Tanglewood is a summer home for the Boston Symphony Orchestra in Lenox and Stockbridge, Massachusetts, as well as the Tanglewood Jazz Festival and Tanglewood Music Festival. Mrs. Gorham Brooks and Miss Mary Aspinwall Tappan gave the Tappan family estate, Tanglewood, to Mr. Serge Koussevitzky, the conductor of the Boston Symphony Orchestra, in 1936. The site has hosted festivals on its grounds ever since. The venue is 526 acres (212.86 hectares) in size and attracts around 350,000 visitors each year.
When a small group of Berkshire residents presented the New York Philharmonic at Interlocken in 1934, the seeds for this venue were sown. The residents held a second summer festival the following season, and then again in 1936, when the Boston Symphony Orchestra joined the repertoire and the venue was relocated to Holmwood. The 1936 festival, which was held under a giant tent, drew around 15,000 people. Finally, in 1937, the festival relocated to Tanglewood and adopted the name Tanglewood Musical Festival, which it retains today.
During the 1940s, the site grew rapidly, with the construction of several buildings that now make up the venue’s core structures. The Tanglewood Music Center, Theatre-Concert Hall, Chamber Music Hall, and a few smaller studios were all finished by 1941. The venue could now accommodate approximately 100,000 visitors per year as a result of the expansion.

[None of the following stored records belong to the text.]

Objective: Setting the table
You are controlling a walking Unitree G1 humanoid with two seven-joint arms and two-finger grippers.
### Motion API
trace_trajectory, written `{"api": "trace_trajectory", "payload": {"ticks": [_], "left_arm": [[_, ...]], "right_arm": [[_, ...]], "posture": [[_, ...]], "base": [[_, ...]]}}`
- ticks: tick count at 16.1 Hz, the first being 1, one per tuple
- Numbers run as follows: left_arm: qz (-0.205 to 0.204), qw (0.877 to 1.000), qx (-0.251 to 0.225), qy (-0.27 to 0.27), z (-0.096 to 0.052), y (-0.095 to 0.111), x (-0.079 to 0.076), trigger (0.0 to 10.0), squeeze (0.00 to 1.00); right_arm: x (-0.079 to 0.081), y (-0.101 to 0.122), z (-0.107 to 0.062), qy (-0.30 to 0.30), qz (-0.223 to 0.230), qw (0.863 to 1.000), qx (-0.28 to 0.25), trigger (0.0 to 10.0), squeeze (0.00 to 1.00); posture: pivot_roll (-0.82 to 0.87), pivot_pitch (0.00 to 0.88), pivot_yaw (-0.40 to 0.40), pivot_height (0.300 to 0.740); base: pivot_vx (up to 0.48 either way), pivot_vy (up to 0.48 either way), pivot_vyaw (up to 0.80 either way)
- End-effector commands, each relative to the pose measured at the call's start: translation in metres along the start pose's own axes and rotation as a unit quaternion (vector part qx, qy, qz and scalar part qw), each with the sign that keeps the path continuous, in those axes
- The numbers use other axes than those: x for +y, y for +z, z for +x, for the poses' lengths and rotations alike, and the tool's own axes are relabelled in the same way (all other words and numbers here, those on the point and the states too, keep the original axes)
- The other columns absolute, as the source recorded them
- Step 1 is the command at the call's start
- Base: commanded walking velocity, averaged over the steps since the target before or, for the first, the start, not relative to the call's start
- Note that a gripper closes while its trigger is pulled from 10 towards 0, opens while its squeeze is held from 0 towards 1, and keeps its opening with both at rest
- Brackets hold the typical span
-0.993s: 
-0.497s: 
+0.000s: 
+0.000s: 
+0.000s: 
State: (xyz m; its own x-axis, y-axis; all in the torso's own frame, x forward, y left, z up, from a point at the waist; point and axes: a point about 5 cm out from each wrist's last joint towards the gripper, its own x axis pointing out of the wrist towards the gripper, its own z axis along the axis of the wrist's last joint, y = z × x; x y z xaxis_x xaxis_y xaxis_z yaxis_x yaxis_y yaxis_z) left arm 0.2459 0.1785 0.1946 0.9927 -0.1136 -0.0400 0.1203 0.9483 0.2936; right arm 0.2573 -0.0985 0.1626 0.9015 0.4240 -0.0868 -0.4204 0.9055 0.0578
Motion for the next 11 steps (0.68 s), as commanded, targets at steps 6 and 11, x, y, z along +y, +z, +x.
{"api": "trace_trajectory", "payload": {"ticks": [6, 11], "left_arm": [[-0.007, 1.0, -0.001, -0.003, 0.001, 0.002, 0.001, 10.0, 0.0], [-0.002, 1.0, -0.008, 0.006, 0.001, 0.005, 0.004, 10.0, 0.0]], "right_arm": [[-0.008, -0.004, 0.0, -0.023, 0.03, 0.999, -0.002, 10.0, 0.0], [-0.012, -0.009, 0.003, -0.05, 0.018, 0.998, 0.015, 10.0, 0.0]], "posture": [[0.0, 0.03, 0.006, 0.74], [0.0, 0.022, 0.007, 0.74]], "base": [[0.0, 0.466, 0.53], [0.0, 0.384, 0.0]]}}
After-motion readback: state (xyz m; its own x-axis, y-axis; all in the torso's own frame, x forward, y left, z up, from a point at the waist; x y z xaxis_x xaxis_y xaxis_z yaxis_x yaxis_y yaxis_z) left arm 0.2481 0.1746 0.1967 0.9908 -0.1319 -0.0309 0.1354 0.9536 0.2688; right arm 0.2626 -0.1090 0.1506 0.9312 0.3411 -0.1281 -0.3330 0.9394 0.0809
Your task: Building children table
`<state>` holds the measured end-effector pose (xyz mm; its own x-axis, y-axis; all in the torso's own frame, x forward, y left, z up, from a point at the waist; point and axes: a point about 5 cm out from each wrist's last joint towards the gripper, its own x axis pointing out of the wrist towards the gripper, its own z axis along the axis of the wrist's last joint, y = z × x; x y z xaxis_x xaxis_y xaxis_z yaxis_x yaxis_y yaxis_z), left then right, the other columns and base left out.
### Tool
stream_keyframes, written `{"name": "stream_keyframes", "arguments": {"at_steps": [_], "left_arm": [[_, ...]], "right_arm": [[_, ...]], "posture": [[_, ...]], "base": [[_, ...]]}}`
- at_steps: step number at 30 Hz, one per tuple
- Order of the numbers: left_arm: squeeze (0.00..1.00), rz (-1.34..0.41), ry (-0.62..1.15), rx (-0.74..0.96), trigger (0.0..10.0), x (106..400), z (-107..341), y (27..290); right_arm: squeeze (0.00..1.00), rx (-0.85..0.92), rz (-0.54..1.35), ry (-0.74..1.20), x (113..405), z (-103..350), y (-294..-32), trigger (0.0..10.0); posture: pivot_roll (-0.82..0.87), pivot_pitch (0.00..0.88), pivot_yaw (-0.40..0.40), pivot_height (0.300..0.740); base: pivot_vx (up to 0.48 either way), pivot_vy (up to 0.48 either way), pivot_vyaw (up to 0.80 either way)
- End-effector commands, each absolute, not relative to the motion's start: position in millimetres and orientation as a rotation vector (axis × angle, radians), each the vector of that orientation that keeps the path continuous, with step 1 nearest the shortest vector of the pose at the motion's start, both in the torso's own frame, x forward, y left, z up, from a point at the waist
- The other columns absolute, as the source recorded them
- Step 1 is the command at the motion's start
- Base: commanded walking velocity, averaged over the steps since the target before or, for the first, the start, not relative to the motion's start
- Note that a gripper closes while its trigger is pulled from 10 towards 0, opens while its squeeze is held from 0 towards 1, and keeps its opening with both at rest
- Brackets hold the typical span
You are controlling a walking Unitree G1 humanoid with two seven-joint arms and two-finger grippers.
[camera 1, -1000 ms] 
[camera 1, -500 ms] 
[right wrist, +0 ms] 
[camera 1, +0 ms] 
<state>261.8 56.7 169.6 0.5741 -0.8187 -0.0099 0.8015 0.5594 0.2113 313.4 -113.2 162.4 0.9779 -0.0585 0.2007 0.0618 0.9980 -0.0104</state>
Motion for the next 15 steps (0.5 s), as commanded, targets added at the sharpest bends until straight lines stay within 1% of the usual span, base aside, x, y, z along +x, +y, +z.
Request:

The complex was nearly doubled in size from its original 210 acres when it was expanded in 1986. (85 hectares). With the purchase of the new property, the committee was able to relocate their concert hall to its current location. The Seiji Ozawa Hall, which opened on July 7, 1994, was the name given to this new concert hall. Tanglewood concerts can now accommodate more people and offer a wider range of performances thanks to the new hall. The Tanglewood Music Center and the Boston University Tanglewood Institute (BUTI) are two music schools on the property, where musical greats such as Aaron Copland, Leonard Bernstein, and Lukas Foss have all taught the school’s students.
The Tanglewood Tales, a collection of short stories by Nathaniel Hawthorne, inspired the venue’s name. In the Berkshires in 1850, Hawthorne rented a cottage from William Aspinwall Tappan and rewrote a series of Greek myths. Tappan renamed the cottage Tanglewood in honor of the author’s achievement, a name that would eventually be applied to the entire Tappan estate.